The supported restorative bridge

On a single restorative pose I do most evenings — a bolster under the hips, the spine softening over it for fifteen minutes — and why this small pose has done more for the nervous system than any other I keep.

The supported restorative bridge

There is a small firm cylindrical bolster in the corner of the bedroom, about a metre long, twenty centimetres in diameter, covered in unbleached cotton. The bolster has been with me for about four years. I bought it secondhand from a yoga teacher who was closing her studio. It cost me twenty euros. I have, in the four years since, used it almost every evening for the same single restorative pose.

The pose is straightforward. Lie on the back. Bend the knees, feet flat on the floor. Lift the hips and slide the bolster underneath, so the sacrum rests on the bolster and the lower back is gently arched over it. The legs can either stay bent or extend out. The arms rest at the sides, palms up. The whole body is supported. There is no muscular effort.

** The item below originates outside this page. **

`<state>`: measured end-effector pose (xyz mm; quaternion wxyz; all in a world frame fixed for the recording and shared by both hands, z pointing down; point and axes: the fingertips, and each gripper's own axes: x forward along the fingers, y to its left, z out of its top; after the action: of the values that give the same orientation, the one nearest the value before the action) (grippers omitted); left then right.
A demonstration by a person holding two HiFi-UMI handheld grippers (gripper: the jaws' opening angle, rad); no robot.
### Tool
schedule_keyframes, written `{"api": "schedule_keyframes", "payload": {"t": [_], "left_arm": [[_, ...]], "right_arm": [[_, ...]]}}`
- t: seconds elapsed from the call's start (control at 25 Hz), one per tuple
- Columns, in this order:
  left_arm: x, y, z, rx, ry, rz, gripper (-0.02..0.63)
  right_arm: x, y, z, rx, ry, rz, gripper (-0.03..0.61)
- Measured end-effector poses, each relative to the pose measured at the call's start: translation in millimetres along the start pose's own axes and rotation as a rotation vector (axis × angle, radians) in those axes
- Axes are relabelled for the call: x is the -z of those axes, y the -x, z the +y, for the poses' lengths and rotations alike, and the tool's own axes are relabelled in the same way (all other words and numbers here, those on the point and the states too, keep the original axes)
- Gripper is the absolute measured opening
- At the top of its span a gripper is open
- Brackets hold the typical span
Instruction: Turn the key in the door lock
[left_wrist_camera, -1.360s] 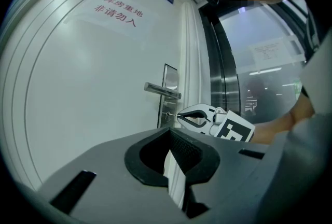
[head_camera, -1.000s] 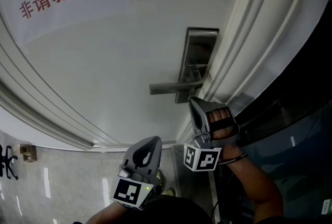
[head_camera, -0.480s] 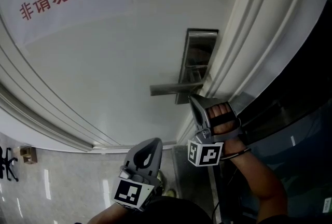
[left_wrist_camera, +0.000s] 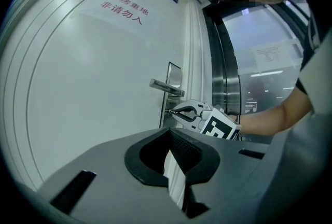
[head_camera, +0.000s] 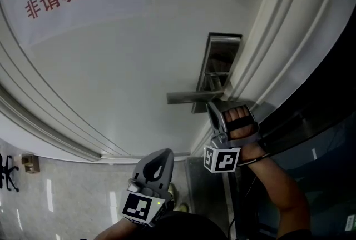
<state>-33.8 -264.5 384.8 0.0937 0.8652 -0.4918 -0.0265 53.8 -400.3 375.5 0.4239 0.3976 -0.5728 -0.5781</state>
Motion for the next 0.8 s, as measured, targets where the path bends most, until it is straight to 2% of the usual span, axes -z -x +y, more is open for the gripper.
{"api": "schedule_keyframes", "payload": {"t": [0.16,0.52,0.64,0.8], "left_arm": [[-1,-2,-6,0.012,-0.004,-0.006,0.005],[-6,1,-22,0.029,-0.013,-0.016,0.005],[-7,2,-27,0.03,-0.022,-0.023,0.005],[-13,3,-37,0.038,-0.044,-0.038,0.005]], "right_arm": [[0,0,1,0.005,-0.034,0.004,0.021],[-9,27,-2,-0.009,-0.183,-0.006,0.023],[-12,41,-10,-0.003,-0.294,-0.009,0.023],[-16,62,-16,-0.016,-0.502,-0.014,0.021]]}}
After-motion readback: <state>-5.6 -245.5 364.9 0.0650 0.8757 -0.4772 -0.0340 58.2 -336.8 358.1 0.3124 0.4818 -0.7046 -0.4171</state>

The pose is held for fifteen minutes.

The supported restorative bridge — figure

What fifteen minutes does

Slowly drops the nervous system into a state that I have not been able to reach in any other way. The first five minutes is the body settling onto the bolster — the small muscles of the lower back, which have been working all day, slowly let go of their grip. The middle five minutes is when the breath drops to a depth it does not normally reach. The last five minutes is when something I can only describe as a small physical surrender happens — the body, having been told for fifteen minutes that nothing is being asked of it, finally believes the message.

I have done many restorative poses over the years. None of them have produced the consistency of effect that this single one has. The combination of the supported lower back, the slight inversion of the hips above the heart, and the long duration is, in some specific way, exactly what the body asks for at the end of a day.

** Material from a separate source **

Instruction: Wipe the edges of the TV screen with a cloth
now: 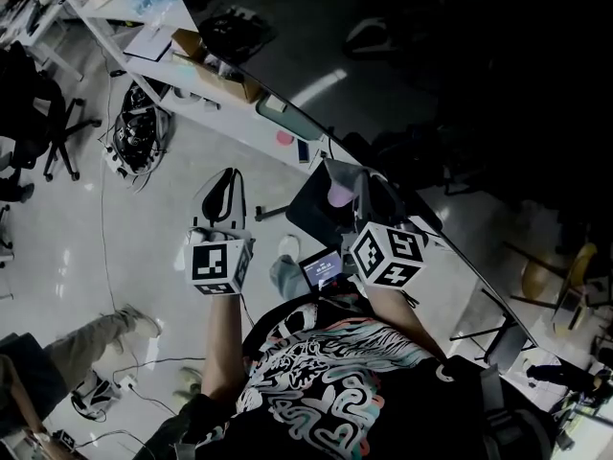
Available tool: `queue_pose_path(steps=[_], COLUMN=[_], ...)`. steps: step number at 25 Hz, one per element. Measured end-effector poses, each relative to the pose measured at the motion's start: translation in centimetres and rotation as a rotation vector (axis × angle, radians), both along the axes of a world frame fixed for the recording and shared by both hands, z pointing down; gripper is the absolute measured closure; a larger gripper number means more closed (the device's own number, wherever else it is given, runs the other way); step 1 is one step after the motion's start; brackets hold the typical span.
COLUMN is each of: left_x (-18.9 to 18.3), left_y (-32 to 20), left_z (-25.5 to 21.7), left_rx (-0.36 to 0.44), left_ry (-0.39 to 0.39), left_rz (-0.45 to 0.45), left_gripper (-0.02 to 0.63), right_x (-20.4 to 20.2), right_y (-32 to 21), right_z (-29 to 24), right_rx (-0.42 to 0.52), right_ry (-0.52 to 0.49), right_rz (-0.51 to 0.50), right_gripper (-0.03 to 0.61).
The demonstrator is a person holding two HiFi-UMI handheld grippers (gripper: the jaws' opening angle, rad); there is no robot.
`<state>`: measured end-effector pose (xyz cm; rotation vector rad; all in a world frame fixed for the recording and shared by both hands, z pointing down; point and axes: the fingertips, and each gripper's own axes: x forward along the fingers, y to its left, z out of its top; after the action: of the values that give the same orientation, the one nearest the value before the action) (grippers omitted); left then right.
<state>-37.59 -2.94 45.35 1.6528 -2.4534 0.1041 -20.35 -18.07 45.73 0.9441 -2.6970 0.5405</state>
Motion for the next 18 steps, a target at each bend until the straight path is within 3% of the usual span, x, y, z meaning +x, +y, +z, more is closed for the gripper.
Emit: queue_pose_path(steps=[18], left_x=[-8.4], left_y=[-1.7], left_z=[-0.6], left_rx=[-0.002], left_ry=[-0.013], left_rz=[-0.008], left_gripper=[0.574], right_x=[-8.8], right_y=[-0.4], right_z=[0.0], right_rx=[-0.036], right_ry=[-0.013], right_rz=[-0.023], right_gripper=[0.541])
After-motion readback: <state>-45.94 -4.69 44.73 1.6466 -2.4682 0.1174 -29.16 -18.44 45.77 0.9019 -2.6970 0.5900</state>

On the bolster, which matters more than I expected

A firm cylindrical bolster is the right tool. Not a soft pillow. Not a folded blanket. The pose works because the bolster gives the lower back a specific shape to drape over — and a soft surface does not provide the structure. The cotton-covered firm bolster, about twenty centimetres in diameter, is what the pose requires. Any deviation produces a noticeably less effective version of the pose.

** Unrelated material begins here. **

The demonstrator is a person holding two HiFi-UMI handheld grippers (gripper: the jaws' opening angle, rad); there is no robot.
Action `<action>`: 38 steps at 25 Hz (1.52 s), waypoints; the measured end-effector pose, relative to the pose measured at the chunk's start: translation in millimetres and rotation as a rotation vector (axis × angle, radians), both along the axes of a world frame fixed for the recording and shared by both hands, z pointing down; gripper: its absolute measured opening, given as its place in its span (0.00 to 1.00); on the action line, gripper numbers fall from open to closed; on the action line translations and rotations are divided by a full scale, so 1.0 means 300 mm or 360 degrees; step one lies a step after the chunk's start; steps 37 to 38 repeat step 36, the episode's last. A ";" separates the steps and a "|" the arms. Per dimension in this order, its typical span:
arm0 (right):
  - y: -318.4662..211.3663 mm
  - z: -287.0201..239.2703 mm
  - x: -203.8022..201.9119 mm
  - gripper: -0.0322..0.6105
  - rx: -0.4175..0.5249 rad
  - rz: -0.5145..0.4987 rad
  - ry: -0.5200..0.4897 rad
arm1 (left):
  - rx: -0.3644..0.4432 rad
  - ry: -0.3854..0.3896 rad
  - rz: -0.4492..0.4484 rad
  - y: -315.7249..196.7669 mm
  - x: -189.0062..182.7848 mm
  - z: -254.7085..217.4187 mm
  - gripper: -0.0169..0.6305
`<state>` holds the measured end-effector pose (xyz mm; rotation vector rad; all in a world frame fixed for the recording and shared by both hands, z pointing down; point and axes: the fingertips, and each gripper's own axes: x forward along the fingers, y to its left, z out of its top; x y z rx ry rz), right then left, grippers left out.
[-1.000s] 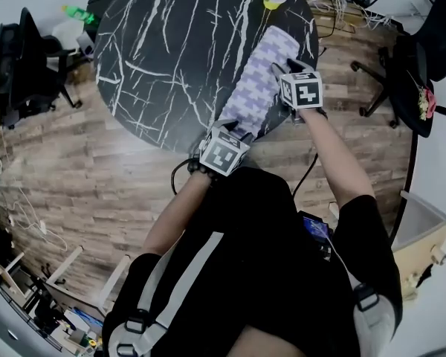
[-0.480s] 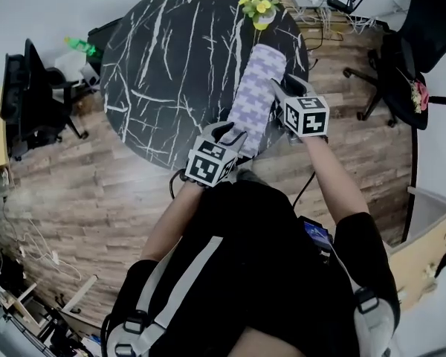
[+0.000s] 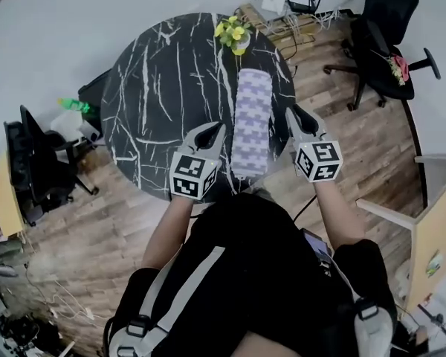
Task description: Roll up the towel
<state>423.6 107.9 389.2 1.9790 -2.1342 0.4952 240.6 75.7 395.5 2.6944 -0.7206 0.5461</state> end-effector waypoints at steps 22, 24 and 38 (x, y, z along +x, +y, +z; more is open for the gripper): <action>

If you are going to invest in one piece of yoga equipment for home practice, I would, on the basis of four years of evidence, recommend a proper firm bolster. The cushion is the single piece of equipment that, more than any other, makes restorative practice at home actually work. Yoga mats are negotiable. Blocks are useful but not essential. The bolster is the equipment that the practice depends on.

What I do during the fifteen minutes

Nothing. Eyes closed. Breath slow and uncounted. Hands resting at the sides with the palms up. No music, no podcast, no phone in the room. The bedroom door closed if anyone else is in the house. The fifteen minutes belongs to the pose.

The mind, for the first few minutes, will offer its usual small list of things that could be done in this time. The list does not need to be addressed. The bolster is doing the work. The body is doing the work. The mind, with nothing to do, eventually goes quiet on its own.

What this has done over four years

Made the evenings different. The fifteen minutes is the structural transition between the activity of the day and the quiet of the night. Before the bolster, the evenings would drift — work would bleed into dinner, dinner into screens, screens into bed, and the small physical wind-down would happen mostly in bed when it was too late to matter. Now the bolster is the wind-down. The evenings have a small clear point at which the day is finished and the night begins.

The sleep that follows is deeper. The morning that follows the sleep is clearer. The whole small architecture of the evening, the night, and the next morning has, over four years, organised itself around the fifteen minutes on the bolster. It is, in proportion to its cost — twenty euros once, fifteen minutes a day since — the most efficient single piece of body wisdom I have to pass along.